Is there inequity in your workplace?
By Hebba Youssef
If you also heard that GIF in Beyonce’s voice, welcome.
Question: Do you have inequity in your workplace?
I bet you answered yes.
Because achieving equity in every aspect of the workplace is an ongoing challenge for a lot of companies and is quite complex.
Complex because there are societal issues that impact our ability to create equity at work.
Equity at work = fair treatment + fair access + fair advancement for all employees.
Every employee deserves to be treated fairly.
But that’s sometimes not the case.
The 3 most common places I see inequity in the workplace:
Let’s take a look at each one and see what HR can do.
Raise your hand if you’ve hired someone without running an equitable process.
Ideally, when hiring you’re able to run a fully equitable process but I’ve been put in a position where that hasn’t been possible.
Well, the excuse in that case there was a time crunch and the candidate was a trusted referral.
Cough opportunistic hire cough
There are few factors that can contribute to inequity in your hiring process, like:
- Limited access to the opportunity (like if the job is only shared in certain channels)
- Lack of diversity on the hiring team
- Lack of accommodations and accessibility
- Favoritism (hire my candidate aka friend!)
(Not so) fun fact: racial bias in hiring continues to contribute to increasing black-white wealth gap.
It all starts with hiring.
Where to get started: standardize your interview process. Unstructured interviews introduce more unconscious bias and candidates don’t have the opportunity to talk about what makes them qualified for the position.

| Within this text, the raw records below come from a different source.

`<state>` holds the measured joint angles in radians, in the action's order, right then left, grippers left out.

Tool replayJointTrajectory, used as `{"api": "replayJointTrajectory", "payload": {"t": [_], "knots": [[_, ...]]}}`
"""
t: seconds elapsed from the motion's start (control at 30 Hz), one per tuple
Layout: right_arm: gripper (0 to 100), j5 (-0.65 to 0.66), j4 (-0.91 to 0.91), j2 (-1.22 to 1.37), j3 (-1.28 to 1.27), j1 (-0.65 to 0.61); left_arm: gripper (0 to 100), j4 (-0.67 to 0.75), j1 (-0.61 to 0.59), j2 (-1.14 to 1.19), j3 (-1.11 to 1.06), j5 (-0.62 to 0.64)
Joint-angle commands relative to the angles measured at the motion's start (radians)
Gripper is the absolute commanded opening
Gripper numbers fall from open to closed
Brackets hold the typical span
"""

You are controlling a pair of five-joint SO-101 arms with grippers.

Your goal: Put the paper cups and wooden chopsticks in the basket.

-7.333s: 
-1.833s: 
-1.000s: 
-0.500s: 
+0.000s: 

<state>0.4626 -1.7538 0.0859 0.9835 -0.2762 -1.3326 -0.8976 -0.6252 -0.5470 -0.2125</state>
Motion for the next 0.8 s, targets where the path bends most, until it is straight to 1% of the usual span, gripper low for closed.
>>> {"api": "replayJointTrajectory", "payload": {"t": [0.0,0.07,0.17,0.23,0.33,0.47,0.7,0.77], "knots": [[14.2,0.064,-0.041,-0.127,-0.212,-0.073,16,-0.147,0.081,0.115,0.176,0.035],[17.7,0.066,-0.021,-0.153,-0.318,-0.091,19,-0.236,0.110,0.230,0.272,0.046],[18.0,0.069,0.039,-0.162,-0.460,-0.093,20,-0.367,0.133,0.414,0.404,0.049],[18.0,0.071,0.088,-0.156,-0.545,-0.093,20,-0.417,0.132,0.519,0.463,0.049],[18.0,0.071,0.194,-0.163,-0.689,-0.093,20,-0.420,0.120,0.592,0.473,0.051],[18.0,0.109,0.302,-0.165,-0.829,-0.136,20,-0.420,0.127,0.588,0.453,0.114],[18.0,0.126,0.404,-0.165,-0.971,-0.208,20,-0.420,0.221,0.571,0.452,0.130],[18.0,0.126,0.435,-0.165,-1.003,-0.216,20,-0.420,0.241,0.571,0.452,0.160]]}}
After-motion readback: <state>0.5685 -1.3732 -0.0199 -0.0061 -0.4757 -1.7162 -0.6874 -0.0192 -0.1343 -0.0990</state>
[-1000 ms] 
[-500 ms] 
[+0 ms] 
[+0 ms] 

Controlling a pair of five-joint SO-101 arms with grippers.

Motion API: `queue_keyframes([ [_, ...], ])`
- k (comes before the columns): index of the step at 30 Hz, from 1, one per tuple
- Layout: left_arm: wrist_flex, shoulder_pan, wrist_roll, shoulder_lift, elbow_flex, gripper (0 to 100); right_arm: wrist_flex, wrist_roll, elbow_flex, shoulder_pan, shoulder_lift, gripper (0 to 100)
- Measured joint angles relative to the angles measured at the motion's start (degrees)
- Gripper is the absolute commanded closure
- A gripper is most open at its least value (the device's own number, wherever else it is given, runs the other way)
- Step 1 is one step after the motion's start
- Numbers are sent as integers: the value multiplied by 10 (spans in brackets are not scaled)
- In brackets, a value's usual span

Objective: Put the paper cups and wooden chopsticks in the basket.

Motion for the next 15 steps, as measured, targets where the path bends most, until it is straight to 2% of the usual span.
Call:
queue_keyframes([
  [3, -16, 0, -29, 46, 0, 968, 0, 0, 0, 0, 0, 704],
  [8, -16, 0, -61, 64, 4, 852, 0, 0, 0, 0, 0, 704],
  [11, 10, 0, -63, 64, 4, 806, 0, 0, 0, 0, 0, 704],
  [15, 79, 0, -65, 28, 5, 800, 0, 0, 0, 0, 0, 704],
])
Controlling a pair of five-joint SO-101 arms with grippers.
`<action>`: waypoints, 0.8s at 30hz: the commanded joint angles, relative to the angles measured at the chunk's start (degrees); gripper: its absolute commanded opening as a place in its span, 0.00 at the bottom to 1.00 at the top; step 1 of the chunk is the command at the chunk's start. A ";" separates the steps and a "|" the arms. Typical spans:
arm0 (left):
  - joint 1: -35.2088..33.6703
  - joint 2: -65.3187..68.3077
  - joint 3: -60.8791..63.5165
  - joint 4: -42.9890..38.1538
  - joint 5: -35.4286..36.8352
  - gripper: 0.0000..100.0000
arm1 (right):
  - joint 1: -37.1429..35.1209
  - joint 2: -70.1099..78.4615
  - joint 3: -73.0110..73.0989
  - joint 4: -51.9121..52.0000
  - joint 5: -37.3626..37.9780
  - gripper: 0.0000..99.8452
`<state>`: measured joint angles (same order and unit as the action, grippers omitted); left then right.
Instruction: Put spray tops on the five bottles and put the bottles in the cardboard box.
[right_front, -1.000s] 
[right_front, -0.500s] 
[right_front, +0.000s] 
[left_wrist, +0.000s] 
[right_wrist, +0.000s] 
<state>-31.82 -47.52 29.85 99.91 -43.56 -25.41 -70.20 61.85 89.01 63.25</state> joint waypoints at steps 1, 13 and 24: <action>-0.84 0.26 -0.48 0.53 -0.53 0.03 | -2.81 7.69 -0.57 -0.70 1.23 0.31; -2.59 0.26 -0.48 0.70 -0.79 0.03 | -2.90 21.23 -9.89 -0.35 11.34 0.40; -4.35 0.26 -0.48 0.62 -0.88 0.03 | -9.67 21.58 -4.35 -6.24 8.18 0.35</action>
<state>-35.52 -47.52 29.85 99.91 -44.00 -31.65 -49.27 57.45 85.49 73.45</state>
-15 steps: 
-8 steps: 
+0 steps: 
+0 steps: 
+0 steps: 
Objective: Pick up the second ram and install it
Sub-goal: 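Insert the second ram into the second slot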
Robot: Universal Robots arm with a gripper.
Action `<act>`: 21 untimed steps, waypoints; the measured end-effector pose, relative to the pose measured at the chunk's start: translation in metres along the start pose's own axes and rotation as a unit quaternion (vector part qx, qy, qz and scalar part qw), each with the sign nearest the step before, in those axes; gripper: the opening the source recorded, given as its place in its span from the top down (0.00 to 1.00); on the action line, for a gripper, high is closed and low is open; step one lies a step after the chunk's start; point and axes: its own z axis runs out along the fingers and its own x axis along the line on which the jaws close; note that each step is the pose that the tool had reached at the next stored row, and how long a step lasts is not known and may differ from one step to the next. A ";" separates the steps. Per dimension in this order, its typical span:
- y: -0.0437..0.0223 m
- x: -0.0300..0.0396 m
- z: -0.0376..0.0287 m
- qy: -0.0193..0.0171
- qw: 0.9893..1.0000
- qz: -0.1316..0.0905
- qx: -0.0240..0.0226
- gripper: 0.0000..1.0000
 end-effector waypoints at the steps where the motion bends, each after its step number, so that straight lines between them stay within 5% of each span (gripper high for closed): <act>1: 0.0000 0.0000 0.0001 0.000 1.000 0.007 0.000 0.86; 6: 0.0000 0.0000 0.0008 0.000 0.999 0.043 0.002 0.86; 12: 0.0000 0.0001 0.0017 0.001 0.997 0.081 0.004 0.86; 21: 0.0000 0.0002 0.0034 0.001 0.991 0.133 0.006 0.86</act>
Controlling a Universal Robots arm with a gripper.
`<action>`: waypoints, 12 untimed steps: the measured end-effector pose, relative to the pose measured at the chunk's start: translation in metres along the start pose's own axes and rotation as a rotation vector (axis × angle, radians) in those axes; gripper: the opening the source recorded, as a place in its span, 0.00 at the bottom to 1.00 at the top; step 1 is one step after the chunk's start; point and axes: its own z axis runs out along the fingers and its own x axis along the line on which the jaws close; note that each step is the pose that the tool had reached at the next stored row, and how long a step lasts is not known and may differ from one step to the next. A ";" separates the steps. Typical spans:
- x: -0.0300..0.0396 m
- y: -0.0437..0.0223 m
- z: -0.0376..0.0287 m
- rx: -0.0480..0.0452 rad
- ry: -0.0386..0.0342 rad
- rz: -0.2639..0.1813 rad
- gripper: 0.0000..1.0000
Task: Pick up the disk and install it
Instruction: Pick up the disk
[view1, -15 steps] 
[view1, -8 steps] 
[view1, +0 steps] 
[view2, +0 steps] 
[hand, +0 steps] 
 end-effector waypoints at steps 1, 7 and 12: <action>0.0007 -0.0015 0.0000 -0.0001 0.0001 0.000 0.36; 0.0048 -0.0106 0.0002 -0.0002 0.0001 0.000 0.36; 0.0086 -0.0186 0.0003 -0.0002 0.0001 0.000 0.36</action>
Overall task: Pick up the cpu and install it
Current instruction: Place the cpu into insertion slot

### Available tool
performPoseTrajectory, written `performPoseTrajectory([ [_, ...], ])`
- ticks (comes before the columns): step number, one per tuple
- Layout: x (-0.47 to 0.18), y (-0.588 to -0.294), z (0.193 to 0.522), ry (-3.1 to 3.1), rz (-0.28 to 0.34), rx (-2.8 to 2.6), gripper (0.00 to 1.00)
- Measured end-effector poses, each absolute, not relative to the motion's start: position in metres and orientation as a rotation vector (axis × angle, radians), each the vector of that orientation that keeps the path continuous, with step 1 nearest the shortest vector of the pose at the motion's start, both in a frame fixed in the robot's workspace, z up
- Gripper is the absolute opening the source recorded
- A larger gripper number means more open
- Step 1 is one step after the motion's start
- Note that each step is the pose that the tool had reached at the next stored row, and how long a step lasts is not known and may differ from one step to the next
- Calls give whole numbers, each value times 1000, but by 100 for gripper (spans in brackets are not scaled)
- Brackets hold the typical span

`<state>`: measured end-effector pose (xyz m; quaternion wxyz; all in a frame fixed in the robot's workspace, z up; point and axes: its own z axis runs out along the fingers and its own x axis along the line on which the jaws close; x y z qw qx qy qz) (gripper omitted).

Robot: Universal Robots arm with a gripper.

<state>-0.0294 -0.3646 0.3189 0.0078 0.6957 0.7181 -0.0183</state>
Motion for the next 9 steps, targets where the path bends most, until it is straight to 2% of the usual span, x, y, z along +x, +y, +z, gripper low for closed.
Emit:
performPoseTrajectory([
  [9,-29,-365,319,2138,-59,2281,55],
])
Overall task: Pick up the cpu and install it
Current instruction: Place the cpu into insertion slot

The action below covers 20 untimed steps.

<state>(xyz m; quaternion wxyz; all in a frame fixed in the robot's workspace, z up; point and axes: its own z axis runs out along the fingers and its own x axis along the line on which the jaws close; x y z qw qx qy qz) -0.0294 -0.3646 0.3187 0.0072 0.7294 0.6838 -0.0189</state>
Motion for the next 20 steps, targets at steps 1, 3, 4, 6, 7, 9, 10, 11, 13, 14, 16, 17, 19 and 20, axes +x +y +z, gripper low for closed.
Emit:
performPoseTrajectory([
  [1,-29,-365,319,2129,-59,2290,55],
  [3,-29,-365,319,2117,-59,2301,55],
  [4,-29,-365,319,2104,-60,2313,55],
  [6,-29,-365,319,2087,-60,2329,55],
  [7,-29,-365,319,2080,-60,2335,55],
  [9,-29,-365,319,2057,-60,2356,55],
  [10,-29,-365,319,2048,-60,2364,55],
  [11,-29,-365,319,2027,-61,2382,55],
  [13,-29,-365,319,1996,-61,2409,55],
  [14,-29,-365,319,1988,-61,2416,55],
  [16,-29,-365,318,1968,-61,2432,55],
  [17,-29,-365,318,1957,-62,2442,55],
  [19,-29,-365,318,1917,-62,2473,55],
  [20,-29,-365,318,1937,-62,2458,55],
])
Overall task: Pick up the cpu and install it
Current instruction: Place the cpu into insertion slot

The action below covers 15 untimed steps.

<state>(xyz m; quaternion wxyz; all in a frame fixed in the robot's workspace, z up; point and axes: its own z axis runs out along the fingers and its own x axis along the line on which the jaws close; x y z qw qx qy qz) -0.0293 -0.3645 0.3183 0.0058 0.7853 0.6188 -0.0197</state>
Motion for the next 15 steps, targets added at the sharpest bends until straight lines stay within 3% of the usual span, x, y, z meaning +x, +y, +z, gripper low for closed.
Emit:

A structured interview process ensures that you’re accurately AND fairly assessing candidates for their skills and not other reasons.
Bonus: be up front about the compensation.
More on that next!
One of the most common ways inequity presents in the workplace?
(Not so) Fun facts:
- Women are paid 83.7% of what men earn.
- For every dollar a white man earns, a black woman earn .64 cents
- Working mothers earn .74 cents for every dollar paid to fathers
- Women carry 2.5 times more unpaid work than men
- The pay gap exists in nearly every profession.
The pay gap has ripple effects with women historically earning less they receive less in Social Security and lag behind men in retirement savings.
It’s really easy to read all of those facts and think, well what the hell can I do about this?
Please don’t be discouraged thinking this is a societal problem that will never be fixed! As HR leaders we have SO MUCH power to help alleviate the inequity women and underrepresented groups face.
Not to mention, more states are passing pay transparency laws in order to combat this inequity! We have the law on our side. But take that with a grain of salt because TBD on when and how these laws will be enforced.
Where you can get started: Conduct a pay audit.
You can’t fix what you don’t know is broken. A pay audit helps you understand where there are current gaps.
To note: there can be some legal repercussions from taking on this work. Make sure you understand the appetite to address issues and how to document concerns before diving in.
Additional helpful reading: why is talking about compensation so hard?
I have a love/hate relationship with promotions.
Love: Promotions present an opportunity for someone’s career to take the next step. I love growth.
Hate: Promotions are glamorized and oftentimes employees have zero control over getting promoted.
Fun fact: 53% of employees report that promotions are unfair with 7 out of 10 employees saying managers play favorites.
There are a lot of factors that can make promotions inequitable, the most notorious though is bias. Our unconscious bias can have us making decisions about who is worthy of a promotion on factors other than work product.
(Not so) fun fact: women are promoted less frequently than men.
Cough bias cough.
If unconscious bias is um unconscious then what can HR leaders do to combat this and the impacts on the equity of promotions?
Where you can get started: Write your promotion guidelines. In there it should be clear how employees become eligible, what is the objective or subjective criteria, and who is involved in the decision making process.
Employees will be thrilled that getting promoted is no longer a mystery.
Bring it all back:
^ If you get this reference, we should be friends.
Bringing it all back: inequity at work is more common than we realize.
There’s a ton of opportunity for HR/People leaders to intervene in an effort to build an equitable environment.
Every employee deserves the opportunity to thrive.
I just threw a lot at ya and it can feel overwhelming to think you have to run and address all of those RIGHT NOW.
Start with the action items I called out as a place to start.
Every little step counts and can build into something bigger.
What not to do: know there is inequity and do nothing about it.